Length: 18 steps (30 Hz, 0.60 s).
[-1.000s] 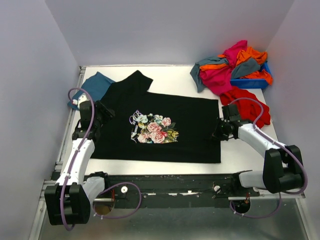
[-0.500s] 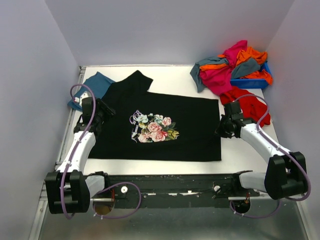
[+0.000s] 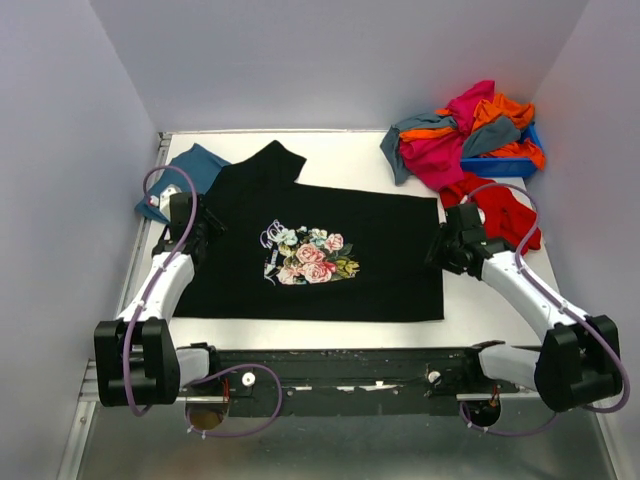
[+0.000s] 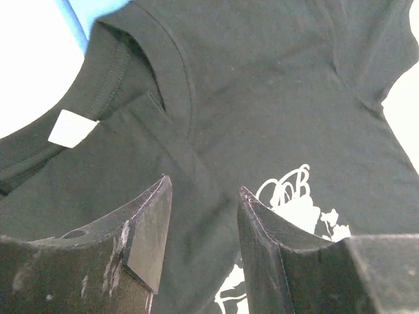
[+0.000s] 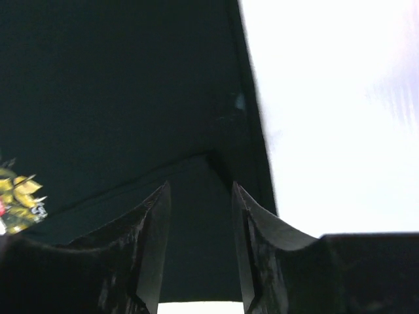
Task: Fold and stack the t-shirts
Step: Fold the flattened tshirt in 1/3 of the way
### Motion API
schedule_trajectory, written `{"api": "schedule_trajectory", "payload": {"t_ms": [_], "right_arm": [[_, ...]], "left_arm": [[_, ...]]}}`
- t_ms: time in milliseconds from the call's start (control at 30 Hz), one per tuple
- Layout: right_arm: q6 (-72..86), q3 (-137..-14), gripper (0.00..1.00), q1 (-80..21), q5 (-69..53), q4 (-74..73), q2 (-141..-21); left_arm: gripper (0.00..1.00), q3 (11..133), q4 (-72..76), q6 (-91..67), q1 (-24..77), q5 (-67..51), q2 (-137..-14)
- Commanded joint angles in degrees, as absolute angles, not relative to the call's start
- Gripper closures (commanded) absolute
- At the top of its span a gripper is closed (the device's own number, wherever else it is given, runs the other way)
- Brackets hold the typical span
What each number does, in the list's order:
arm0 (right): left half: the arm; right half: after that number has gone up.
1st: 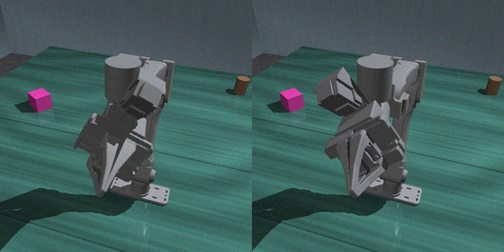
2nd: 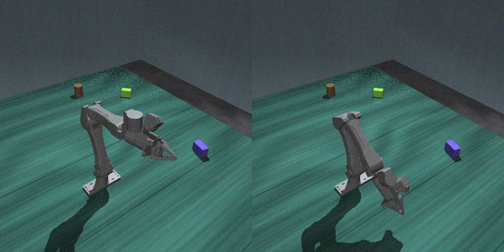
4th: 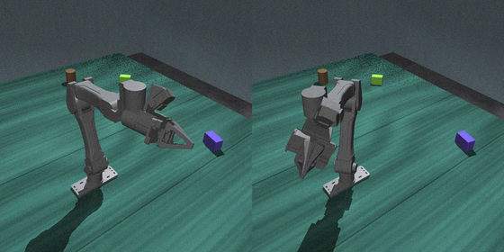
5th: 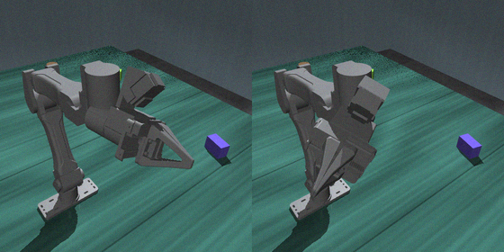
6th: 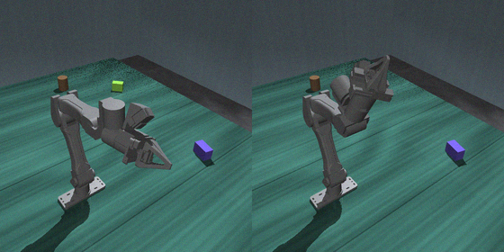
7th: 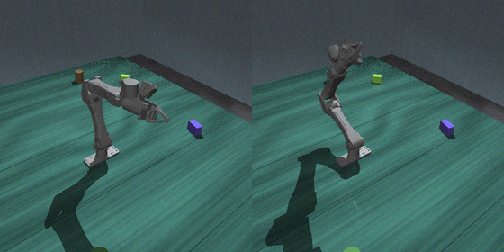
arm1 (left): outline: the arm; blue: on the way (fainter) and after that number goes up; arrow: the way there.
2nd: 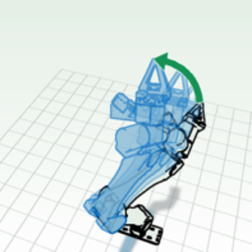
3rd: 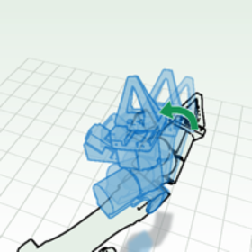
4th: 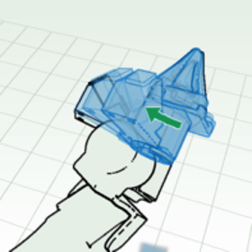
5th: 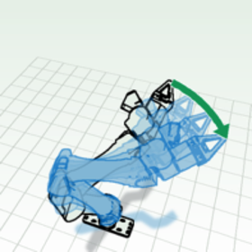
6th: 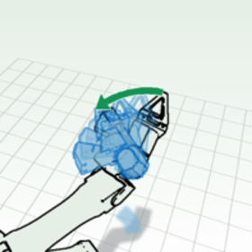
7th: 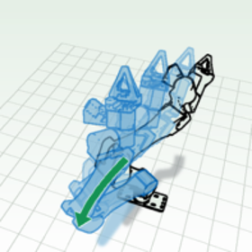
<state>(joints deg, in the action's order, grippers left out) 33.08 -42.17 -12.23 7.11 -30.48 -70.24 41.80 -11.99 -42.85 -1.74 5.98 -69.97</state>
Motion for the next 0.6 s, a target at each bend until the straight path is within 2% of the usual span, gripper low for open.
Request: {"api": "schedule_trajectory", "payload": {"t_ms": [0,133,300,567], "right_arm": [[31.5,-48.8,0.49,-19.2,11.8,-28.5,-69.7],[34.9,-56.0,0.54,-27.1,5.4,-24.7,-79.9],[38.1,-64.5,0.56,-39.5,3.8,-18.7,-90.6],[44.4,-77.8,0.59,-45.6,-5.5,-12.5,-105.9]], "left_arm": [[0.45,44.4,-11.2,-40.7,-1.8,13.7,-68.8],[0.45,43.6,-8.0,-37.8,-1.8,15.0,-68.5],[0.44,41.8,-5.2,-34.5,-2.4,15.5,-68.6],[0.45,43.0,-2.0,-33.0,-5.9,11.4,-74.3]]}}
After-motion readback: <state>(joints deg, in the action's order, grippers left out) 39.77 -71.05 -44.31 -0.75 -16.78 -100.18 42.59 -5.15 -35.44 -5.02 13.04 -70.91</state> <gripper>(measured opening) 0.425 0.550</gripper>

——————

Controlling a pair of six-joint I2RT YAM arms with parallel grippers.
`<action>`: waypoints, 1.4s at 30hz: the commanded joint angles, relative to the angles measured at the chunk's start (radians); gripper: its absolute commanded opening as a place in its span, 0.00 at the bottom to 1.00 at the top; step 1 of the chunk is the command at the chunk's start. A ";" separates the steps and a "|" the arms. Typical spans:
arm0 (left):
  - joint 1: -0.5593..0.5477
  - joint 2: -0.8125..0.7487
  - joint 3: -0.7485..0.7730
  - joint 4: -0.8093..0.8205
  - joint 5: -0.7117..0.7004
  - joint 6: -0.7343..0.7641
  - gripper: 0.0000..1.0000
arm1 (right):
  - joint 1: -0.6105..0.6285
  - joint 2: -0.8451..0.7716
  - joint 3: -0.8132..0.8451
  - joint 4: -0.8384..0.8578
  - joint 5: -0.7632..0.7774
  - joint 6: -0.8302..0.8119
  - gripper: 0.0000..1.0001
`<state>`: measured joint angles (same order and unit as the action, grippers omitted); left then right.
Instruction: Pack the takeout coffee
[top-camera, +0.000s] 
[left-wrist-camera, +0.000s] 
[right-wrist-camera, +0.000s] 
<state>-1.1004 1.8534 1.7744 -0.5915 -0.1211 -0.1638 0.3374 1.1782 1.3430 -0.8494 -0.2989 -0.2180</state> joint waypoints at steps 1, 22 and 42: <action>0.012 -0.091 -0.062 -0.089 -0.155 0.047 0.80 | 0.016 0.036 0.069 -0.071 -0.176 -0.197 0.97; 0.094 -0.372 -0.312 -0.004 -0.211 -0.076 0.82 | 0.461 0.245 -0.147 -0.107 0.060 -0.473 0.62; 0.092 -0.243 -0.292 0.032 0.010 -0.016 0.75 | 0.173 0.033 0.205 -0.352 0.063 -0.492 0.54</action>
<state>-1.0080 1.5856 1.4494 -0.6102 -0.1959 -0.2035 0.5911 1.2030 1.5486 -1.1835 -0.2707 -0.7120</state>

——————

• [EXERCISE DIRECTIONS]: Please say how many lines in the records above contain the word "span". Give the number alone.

• [TASK SOLUTION]: 4